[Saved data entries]
________________

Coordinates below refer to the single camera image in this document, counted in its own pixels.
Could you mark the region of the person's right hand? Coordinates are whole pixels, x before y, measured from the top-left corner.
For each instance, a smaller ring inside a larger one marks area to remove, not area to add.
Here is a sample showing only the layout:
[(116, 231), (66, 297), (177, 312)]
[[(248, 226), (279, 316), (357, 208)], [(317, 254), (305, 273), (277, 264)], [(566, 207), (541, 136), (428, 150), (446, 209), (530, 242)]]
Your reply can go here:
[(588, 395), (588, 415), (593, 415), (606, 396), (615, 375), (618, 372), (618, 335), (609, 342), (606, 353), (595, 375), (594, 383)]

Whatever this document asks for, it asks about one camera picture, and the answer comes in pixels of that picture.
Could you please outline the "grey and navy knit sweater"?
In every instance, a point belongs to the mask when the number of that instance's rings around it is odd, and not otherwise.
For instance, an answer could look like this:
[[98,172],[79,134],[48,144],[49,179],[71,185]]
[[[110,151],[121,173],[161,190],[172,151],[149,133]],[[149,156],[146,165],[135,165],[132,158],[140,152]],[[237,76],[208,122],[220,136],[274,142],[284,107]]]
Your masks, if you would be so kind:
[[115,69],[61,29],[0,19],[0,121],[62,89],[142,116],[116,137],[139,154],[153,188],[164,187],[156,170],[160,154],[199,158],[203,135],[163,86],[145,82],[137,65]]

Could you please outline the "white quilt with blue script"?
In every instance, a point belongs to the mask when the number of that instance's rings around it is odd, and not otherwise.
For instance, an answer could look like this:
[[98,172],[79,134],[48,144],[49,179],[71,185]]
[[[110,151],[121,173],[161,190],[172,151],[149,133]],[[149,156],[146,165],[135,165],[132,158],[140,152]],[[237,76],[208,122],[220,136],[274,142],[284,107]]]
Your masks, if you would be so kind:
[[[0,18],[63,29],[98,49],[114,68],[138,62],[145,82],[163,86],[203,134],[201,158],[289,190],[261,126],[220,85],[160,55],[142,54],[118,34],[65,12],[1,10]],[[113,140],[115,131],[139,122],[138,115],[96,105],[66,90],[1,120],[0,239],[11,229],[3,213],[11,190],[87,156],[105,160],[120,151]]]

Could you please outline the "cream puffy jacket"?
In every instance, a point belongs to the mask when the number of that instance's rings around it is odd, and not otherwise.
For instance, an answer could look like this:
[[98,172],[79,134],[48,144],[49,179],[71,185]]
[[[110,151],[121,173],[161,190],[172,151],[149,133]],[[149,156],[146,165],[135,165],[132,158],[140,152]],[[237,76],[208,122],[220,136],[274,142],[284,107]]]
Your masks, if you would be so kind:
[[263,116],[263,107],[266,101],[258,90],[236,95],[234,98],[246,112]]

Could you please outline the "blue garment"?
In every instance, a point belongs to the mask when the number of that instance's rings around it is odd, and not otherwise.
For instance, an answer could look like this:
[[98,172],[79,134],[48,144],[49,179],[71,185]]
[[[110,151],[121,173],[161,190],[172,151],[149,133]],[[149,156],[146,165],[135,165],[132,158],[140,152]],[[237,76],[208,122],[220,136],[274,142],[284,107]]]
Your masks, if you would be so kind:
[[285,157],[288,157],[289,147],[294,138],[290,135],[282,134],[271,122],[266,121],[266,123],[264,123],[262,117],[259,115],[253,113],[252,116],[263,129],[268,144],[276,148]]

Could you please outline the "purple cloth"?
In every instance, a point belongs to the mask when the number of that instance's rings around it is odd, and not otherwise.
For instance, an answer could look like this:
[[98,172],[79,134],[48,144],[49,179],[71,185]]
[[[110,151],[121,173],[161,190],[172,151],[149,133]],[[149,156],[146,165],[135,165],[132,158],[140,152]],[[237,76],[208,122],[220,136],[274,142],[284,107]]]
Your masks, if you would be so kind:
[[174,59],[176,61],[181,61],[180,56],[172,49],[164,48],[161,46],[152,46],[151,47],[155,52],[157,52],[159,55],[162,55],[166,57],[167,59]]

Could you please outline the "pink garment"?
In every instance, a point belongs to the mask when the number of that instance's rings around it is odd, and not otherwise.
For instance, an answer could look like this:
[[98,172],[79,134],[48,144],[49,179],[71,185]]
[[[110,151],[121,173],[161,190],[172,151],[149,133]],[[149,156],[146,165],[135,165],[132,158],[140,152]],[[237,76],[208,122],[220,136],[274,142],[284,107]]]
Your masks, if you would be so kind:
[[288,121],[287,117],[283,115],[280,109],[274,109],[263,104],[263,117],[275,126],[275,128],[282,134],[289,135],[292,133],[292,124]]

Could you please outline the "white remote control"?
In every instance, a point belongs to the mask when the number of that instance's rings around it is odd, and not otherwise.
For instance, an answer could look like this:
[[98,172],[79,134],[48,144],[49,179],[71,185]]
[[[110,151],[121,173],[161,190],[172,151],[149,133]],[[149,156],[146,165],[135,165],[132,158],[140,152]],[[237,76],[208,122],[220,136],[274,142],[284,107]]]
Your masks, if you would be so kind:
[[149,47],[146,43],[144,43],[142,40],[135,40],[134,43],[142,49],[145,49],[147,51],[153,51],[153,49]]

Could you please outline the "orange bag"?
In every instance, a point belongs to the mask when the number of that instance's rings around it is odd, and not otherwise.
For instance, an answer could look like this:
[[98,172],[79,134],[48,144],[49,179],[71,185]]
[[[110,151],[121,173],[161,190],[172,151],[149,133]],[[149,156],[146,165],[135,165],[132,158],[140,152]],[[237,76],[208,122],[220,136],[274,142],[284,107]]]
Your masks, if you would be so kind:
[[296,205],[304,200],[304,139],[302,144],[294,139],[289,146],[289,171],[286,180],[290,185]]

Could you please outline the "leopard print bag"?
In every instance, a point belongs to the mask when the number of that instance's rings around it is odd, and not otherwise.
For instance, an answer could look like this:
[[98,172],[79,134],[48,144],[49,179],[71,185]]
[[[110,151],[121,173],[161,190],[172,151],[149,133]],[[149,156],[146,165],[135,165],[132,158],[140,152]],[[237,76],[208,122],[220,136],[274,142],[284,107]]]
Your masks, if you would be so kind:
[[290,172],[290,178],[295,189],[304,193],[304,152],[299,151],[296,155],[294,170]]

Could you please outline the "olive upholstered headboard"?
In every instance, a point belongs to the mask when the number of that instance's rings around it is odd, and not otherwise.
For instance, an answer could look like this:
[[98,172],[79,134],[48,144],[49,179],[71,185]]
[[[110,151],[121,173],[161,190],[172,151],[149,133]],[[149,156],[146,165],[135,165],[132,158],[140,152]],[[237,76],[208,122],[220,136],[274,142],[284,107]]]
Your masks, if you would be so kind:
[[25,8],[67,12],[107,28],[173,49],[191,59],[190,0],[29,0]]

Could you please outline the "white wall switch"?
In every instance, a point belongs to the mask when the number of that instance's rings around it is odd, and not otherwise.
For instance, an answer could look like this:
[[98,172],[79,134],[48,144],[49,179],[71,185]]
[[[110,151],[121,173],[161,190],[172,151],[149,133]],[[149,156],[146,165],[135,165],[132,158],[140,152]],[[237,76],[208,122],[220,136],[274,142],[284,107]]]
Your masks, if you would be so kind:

________________

**Problem to work on**
Copy every line of the entries above in which "white" occurs.

**Output below**
Could you please outline the "white quilt with blue script"?
Could you please outline the "white remote control"?
Could you please outline the "white wall switch"?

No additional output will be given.